For Climate models they are dealing with a multiple input chaotic system, and as we've agreed with Entropic man there are unknown unknowns,as well as known unknowns, i'm not confusing evidence and proof what i'm saying is that climate models are so far from the actuality that they shouldn't be used for any sort of prediction or planning. They certainly shouldn't be used to gamble the nations future wellbeing on their "predictions"

Jul 9, 2014 at 6:07 AM | Unregistered CommentersandyS

rhoda +100 for the "evidence" proving the heat was missing so must be in the oceans.

Raff your quite right one could have evidence that seemed to prove something but turned out not to be proof, and indeed we do, according to climate scientists there is plenty of evidence of the existence of malign climate change, only they can't prove it because their "evidence" comes from models and fertile imaginations, not observations.

In reality however the rest of us take "evidence" to mean proof. In the case of "evidence" from models it's still not evidence, or proof, because it doesn't come from the physical world it comes from the equations and personal biasses of the modellers who put the models together. It doesn't matter whether the models are right what comes out still isn't "evidence" which is a physical thing lying around waiting to be found.

Jul 9, 2014 at 7:10 AM | Unregistered Commentergeronimo

Sandy, Geronimo, you and Ridley et. al. are just confused by the word 'evidence', but it is not a difficult word. A dictionary and normal usage will help you. Most things have evidence for and evidence against. Decisions are made on the balance of evidence. Proof is another concept entirely.

What is the first thing people do if they want to understand a system, complicated or simple? They create a model, either mental or pen and paper or in a computer. Does the model get it 100% right. Sometimes yes and sometimes no. But it helps to visualize and to predict. It is a tool.

We know that climate is changing and will continue to change. This itself is a risk for our nations' future wellbeings, yet you give me no idea of how you intend to try to assess that risk, let alone to mitigate. Please tell me what you propose in place of models. Crossed fingers?

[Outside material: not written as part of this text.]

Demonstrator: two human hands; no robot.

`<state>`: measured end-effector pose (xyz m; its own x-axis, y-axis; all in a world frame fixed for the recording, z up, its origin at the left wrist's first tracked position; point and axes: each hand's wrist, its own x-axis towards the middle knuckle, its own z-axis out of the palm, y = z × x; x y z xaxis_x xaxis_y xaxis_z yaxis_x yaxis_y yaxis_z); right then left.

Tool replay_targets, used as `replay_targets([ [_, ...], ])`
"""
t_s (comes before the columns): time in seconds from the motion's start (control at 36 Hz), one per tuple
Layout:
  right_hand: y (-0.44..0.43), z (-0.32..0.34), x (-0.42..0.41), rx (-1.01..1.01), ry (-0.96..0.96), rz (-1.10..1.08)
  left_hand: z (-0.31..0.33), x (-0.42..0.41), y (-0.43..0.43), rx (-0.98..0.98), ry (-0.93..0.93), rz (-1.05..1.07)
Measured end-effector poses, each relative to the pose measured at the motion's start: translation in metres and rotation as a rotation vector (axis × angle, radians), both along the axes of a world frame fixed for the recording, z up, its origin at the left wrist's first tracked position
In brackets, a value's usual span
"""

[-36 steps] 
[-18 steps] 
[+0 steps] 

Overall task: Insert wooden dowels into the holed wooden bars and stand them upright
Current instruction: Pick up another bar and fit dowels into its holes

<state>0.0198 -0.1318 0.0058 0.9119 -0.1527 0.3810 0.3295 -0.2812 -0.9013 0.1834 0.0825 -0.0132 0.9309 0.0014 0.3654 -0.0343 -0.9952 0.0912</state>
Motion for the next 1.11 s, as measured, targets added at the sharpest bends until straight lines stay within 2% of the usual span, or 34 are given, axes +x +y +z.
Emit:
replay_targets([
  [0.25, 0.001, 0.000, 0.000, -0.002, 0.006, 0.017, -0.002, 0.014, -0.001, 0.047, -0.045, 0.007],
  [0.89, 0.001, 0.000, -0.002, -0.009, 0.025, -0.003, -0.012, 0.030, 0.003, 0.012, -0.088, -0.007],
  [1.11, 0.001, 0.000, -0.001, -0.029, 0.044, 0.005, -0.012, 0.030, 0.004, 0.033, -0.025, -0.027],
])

Jolly Farmer, see the link below and the lack of any complaint from the regulars about cutting research. Oh the lucky country...
http://www.bishop-hill.net/blog/2014/6/4/hitting-back-at-scientivists.html

Jul 9, 2014 at 9:51 AM | Unregistered CommenterRaff

When there is an array of models and they all tend to show results which do not match observations, in the same direction all the time, and that array is selected according to conformance to some particular interpretation of the problem and set of assumptions, there is no indication that you have evidence of anything but wrongness. Maybe the assumptions are completely wrong, maybe they just need a little correction in some assumption or other. But all you have 'evidence' of is the prejudice of the programmers.


Arguing about what the meaning of the word 'evidence' is doesn't come into it. That's just semantics. Raff argues a straw man. What would we prefer to bad models? Good models. But we'd still know that we are looking at the prejudice of the programmer, even if he happened to be right.